We design an evaluation framework to empirically investigate the fault tolerance performance of DSPSs, which is an urgent requirement from cloud-based/cluster-based applications as the persistent increasing of stream data and strict service quality demands. Experimental results reveal a moderate checkpointing frequency can incur x4 - x12 performance degradation in Flink and Storm. And even Flink forces all the operators to rollback during recovery, it gains x2 recovery efficiency than Storm.
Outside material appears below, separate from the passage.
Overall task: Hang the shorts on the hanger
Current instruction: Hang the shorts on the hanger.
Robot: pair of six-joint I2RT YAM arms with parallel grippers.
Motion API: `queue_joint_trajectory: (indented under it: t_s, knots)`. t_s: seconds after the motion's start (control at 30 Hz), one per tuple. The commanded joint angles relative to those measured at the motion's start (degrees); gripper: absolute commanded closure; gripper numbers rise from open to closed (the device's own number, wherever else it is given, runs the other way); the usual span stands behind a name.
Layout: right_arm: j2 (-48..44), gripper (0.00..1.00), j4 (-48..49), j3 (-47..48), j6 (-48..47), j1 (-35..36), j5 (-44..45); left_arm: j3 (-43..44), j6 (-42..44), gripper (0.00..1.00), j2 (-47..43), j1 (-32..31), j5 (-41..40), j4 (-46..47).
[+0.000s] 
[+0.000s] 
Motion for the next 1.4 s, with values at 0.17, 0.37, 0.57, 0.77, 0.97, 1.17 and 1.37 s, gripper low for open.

These performance gap can be explained by the fault tolerance routine we tease apart. And we conclude that parallel sources recovery and adaptive checkpointing are necessary for improving system performance. Though we have some interesting observations in this work, there are still some points to be covered in the future. First, our work is merely appropriate for DSPSs with continuous-operator model and takes no account of fault tolerance approaches with active and hybrid scheme. The challenge is that SPSs adopting these two fault tolerance schemes either drop behind or with no open-sourced prototypes. Second, all the evaluations in this paper are conducted under stable conditions when DSPSs ingest stable inputs. However, streaming data in real-world is often highly dynamic, and its impact on fault tolerance performance need to be investigated as well. Third, we will involve more complex computation, such as machine learning algorithms, to the framework. Last, a universal measurement of recovery accuracy has to be settled since more stream applications emphasize precise results rather than traditional approximate processing.